Life in Aotearoa is a game of two halves. By that I mean those who are doing ok and those who are struggling when it comes to every day of life. But; when you peer beneath the polished veneer and open the door to the homes of every day New Zealanders homes, both Maori and non-Maori, the picture we like to paint is not great. IN many cases we do this thing of trying to keep up with jones, so people don’t really know just how tough we are doing it. We don’t want people to know because we often don’t like how they may see us least we smash the window into our lives.
In Tauranga recently I sat down for coffee with a middle aged Pakeha couple. Dave (name changed) had been made redundant from his white-collar consulting role about a year ago and he typically though it was going to be easier for him to get work relatively quickly. He and his wife Lucy planned to pay the credit cards off, reduce their debt and reduce the mortgage. But that never happened because he wasn’t able to find a job. Today he remains unemployed and only able to pick up the odd consulting job. The redundancy ran out four months ago and just covered around eight months of what they would have had to have paid anyway – the every day bills like power and gas, the phone, put food on the table, gas in the car and the keeping up with the mortgage. Last month they extended their overdraft but because of their low income they were turned down. Their two children don’t get to go on school excursions and when they do it’s a real struggle to get them there – the stationary list isn’t always filled for the beginning of the school year sometimes Dave and Lucy don’t eat dinner. Lucy says to me “the flip side Matt is I know how to make the most out of the food we buy that I can stretch to cover a good week”.
In Auckland I sat down with Cheryl (not her real name). Cheryl is Maori, 58 years old and heading towards retirement. She is unemployed, lives in a two-bedroom home in West Auckland and looks after her two moko’s.

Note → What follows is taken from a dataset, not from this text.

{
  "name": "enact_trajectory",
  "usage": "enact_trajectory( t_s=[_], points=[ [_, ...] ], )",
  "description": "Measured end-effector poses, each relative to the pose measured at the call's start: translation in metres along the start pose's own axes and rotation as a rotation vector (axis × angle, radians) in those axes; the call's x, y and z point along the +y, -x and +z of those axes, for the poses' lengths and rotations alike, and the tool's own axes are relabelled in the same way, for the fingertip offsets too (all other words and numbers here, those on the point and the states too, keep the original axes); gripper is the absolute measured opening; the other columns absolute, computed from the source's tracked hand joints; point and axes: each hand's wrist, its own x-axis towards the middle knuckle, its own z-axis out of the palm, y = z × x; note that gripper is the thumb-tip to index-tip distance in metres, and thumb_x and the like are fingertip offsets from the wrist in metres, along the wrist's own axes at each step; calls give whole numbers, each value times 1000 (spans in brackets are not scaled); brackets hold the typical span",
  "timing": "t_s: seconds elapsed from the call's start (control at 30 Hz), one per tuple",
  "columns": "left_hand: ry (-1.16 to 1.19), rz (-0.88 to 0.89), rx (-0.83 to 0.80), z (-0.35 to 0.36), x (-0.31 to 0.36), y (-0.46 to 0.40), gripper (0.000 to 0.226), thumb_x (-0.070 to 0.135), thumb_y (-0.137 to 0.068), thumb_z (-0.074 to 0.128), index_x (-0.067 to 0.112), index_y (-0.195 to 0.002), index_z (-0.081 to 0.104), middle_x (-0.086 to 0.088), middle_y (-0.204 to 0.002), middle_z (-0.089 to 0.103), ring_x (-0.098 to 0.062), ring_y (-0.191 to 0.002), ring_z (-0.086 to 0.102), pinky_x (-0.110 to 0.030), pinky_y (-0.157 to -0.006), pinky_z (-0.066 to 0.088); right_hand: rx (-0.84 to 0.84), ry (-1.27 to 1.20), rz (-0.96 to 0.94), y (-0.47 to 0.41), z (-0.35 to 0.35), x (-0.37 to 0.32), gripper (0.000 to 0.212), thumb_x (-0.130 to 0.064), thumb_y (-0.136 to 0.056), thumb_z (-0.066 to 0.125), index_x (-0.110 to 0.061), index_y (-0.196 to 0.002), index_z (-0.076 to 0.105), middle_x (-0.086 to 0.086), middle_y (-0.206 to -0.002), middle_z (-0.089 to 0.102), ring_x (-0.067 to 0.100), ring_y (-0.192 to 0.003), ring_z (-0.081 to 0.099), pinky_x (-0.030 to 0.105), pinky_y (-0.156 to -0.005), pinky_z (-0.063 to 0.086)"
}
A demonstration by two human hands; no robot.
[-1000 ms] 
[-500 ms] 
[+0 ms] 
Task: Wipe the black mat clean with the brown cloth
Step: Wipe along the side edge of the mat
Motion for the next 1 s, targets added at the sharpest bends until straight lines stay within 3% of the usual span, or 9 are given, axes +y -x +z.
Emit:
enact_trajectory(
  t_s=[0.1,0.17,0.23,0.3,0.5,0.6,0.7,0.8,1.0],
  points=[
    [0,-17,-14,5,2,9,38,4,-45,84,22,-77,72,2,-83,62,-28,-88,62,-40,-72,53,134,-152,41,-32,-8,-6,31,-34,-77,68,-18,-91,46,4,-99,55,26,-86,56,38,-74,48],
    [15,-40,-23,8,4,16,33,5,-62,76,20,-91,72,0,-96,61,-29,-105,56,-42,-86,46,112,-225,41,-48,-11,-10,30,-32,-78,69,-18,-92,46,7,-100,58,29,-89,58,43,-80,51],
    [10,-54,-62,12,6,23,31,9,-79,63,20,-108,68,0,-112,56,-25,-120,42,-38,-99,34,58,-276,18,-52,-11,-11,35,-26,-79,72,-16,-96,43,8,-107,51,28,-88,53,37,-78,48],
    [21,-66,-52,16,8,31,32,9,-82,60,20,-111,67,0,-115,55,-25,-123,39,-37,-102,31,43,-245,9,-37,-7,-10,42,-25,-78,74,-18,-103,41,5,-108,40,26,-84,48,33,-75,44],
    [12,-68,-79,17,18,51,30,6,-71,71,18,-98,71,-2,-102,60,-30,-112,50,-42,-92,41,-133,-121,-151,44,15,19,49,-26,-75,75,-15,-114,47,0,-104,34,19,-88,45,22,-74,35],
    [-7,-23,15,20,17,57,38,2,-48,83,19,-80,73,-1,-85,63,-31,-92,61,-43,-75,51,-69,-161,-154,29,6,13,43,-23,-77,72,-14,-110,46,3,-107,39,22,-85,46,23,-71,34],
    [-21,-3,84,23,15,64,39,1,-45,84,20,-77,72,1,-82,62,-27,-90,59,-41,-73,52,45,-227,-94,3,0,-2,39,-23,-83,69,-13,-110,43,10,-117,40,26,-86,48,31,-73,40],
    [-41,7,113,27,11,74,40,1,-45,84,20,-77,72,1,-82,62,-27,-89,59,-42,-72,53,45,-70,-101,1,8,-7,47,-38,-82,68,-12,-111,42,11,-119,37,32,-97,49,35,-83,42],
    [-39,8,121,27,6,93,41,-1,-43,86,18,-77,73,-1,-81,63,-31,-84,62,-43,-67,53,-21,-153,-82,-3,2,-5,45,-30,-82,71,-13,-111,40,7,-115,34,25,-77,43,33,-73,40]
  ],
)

Caleb is six and Mika is nine. Their parents are both in jail and Cheryl has stepped in to look after her moko’s after, she tells me, “the worst start to life to little kiddies could have. Mum was an ice addict and Dad was not much better – but its my son and I cannot let my moko’s be looked after by strangers. I stepped in because as much as I am angry with that boy my moko’s have not done anything wrong”. She goes on to tell me that she also hopes that when they get out, they will be able to come home and “we can all be a family again”. Cheryl gave up her two part time jobs to look after her moko’s and as she tells me what’s been happening she pauses and cries. The situation at home is amplified by her daily struggles of trying to find the money to look after her grandchildren at a point of her life where she never expected to be. Her daughter tells me “mum always goes last for kai. She shops at the op’s shops for clothes and she can’t afford to go to the doctors and her scripts her filled”. Cheryl is both proud and confused. She doesn’t want to put her burden on anyone else and confused about what sort of help she can get. She cries herself to sleep most nights but when the moko’s need something she will move heaven and earth. Most of all she is worried for her boy. “I know people will see him as being stupid and bad – but I need him to be helped so he can be the father I want him to be.”
Then there is Edith (not her real name). Edith is 76 and living in Whangarei. Her husband passed away three years ago, and she tells me that his tangi was “well attended” and that she as so happy to see the whanau all come back. Edith’s whanau moved away a long time ago, all of them living in different parts of Australia. She gets to see them living their lives on Facebook and speaks to them by phone. But it’s the same she says; “I’m really lonely Matt. I get up early in the morning at 5am and have my cup of tea. I turn on the radio and then I try and figure out what I am doing that day. My friends have started to pass on and the kids and moko’s live in Australia”. She laughs and tells me “I watch my soaps but that’s a few hours. So, I turn on the talkback and make up names to dial in and korero”. Edith and Hone were married for more than forty years and around the lounge is the good old china cabinet stacked with teacups and the “good stuff” Edith tells me. There are photos of whanau all around. But Edith tells me, the house is always “silent” and “knocks on the door” have become fewer and fewer. She tries to get involved in the local Marae and community, but she tells me that “no one wants to listen to an old Maori lady.” Most of all she is now frightened to die alone and not be found.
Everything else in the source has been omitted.